» **Instructions for the task**
Could you restate word for word only the lines below from the one holding "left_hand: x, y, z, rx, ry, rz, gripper" to the one holding "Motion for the", inclusive, and leave out the pictures?

Segment Start: Recorded information

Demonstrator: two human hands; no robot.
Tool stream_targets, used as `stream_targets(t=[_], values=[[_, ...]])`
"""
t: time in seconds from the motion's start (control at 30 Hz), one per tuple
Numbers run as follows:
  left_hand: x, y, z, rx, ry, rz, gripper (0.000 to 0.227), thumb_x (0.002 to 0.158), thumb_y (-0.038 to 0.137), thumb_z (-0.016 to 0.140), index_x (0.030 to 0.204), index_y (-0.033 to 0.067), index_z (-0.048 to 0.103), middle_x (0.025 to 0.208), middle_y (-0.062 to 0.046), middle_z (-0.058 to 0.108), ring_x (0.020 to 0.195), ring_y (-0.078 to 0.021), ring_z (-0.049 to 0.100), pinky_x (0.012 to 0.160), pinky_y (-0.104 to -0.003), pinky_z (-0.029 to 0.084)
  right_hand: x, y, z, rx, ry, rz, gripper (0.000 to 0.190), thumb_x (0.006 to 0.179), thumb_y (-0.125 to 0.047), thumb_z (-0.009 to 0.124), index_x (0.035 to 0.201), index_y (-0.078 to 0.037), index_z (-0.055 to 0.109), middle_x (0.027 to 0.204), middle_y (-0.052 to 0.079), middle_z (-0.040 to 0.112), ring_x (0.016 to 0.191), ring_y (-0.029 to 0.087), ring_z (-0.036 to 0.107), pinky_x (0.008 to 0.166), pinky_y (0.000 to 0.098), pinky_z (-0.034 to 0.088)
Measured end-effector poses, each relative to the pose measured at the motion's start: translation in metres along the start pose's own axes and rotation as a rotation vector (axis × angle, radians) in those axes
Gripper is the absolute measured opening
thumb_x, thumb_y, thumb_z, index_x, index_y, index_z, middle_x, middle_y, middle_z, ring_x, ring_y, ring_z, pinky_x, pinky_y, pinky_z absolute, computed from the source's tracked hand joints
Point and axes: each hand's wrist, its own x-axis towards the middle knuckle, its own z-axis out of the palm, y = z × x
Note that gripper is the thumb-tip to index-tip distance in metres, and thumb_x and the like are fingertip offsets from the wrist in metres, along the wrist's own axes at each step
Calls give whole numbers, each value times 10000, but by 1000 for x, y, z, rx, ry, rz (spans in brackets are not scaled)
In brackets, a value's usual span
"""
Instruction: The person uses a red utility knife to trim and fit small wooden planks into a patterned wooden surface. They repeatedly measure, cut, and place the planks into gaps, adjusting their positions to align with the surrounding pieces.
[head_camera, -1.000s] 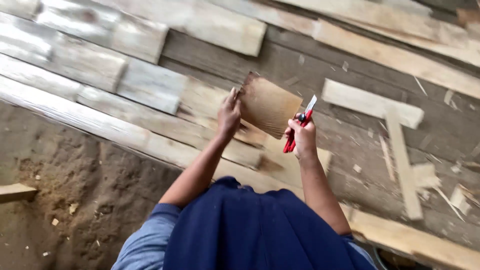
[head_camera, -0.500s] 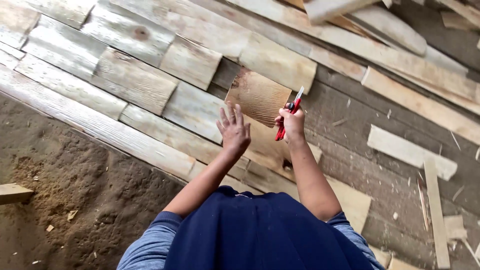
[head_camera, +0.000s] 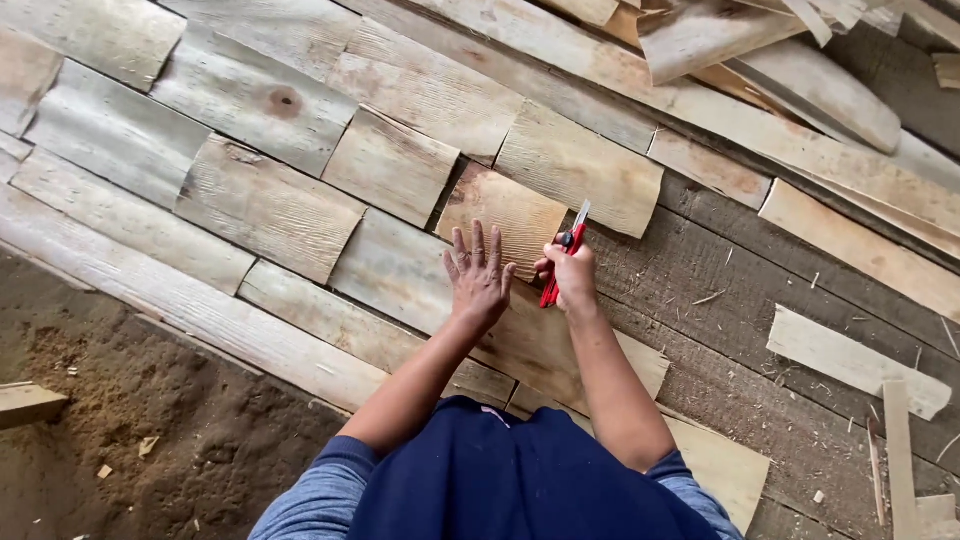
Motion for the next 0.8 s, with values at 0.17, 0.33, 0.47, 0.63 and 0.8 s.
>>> stream_targets(t=[0.17, 0.33, 0.47, 0.63, 0.8], values=[[17, -3, 8, 16, -10, 1, 695, 1070, 563, 236, 1668, 247, 74, 1730, -121, -104, 1533, -473, -188, 1181, -700, -60, 10, -1, 5, 0, -36, 2, 333, 876, -30, 673, 1171, 28, 531, 836, 52, 578, 554, 216, 698, 433, 296, 570], [26, -8, 20, 11, 22, 15, 685, 1083, 575, 227, 1672, 255, 85, 1734, -128, -83, 1537, -471, -182, 1175, -708, -61, 11, -4, 11, -14, -50, 13, 326, 890, -25, 661, 1181, 40, 531, 851, 63, 583, 561, 217, 705, 430, 291, 584], [27, -9, 28, 11, 67, 44, 676, 1082, 577, 237, 1670, 278, 89, 1736, -121, -63, 1547, -461, -162, 1174, -716, -36, 20, 9, 11, 13, -65, 9, 355, 875, -30, 680, 1183, 53, 525, 845, 92, 594, 552, 243, 709, 418, 312, 580], [33, -13, 35, 24, 113, 68, 679, 1082, 582, 258, 1671, 273, 121, 1739, -128, -31, 1550, -464, -148, 1164, -732, -38, 23, 14, 11, 33, -64, -1, 352, 867, -29, 680, 1176, 49, 531, 835, 108, 601, 534, 256, 708, 392, 320, 576], [36, -14, 36, 75, 175, 76, 688, 1079, 586, 295, 1669, 264, 151, 1736, -144, 18, 1556, -474, -106, 1164, -737, -21, 22, 13, 13, 29, -64, -11, 353, 867, -32, 675, 1175, 59, 528, 827, 125, 609, 527, 255, 706, 391, 323, 581]])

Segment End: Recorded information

» **Written response**
  left_hand: x, y, z, rx, ry, rz, gripper (0.000 to 0.227), thumb_x (0.002 to 0.158), thumb_y (-0.038 to 0.137), thumb_z (-0.016 to 0.140), index_x (0.030 to 0.204), index_y (-0.033 to 0.067), index_z (-0.048 to 0.103), middle_x (0.025 to 0.208), middle_y (-0.062 to 0.046), middle_z (-0.058 to 0.108), ring_x (0.020 to 0.195), ring_y (-0.078 to 0.021), ring_z (-0.049 to 0.100), pinky_x (0.012 to 0.160), pinky_y (-0.104 to -0.003), pinky_z (-0.029 to 0.084)
  right_hand: x, y, z, rx, ry, rz, gripper (0.000 to 0.190), thumb_x (0.006 to 0.179), thumb_y (-0.125 to 0.047), thumb_z (-0.009 to 0.124), index_x (0.035 to 0.201), index_y (-0.078 to 0.037), index_z (-0.055 to 0.109), middle_x (0.027 to 0.204), middle_y (-0.052 to 0.079), middle_z (-0.040 to 0.112), ring_x (0.016 to 0.191), ring_y (-0.029 to 0.087), ring_z (-0.036 to 0.107), pinky_x (0.008 to 0.166), pinky_y (0.000 to 0.098), pinky_z (-0.034 to 0.088)
Measured end-effector poses, each relative to the pose measured at the motion's start: translation in metres along the start pose's own axes and rotation as a rotation vector (axis × angle, radians) in those axes
Gripper is the absolute measured opening
thumb_x, thumb_y, thumb_z, index_x, index_y, index_z, middle_x, middle_y, middle_z, ring_x, ring_y, ring_z, pinky_x, pinky_y, pinky_z absolute, computed from the source's tracked hand joints
Point and axes: each hand's wrist, its own x-axis towards the middle knuckle, its own z-axis out of the palm, y = z × x
Note that gripper is the thumb-tip to index-tip distance in metres, and thumb_x and the like are fingertip offsets from the wrist in metres, along the wrist's own axes at each step
Calls give whole numbers, each value times 10000, but by 1000 for x, y, z, rx, ry, rz (spans in brackets are not scaled)
In brackets, a value's usual span
"""
Instruction: The person uses a red utility knife to trim and fit small wooden planks into a patterned wooden surface. They repeatedly measure, cut, and place the planks into gaps, adjusting their positions to align with the surrounding pieces.
[head_camera, -1.000s] 
[head_camera, -0.500s] 
[head_camera, +0.000s] 
Motion for the next 0.8 s, with values at 0.17, 0.33, 0.47, 0.63 and 0.8 s.

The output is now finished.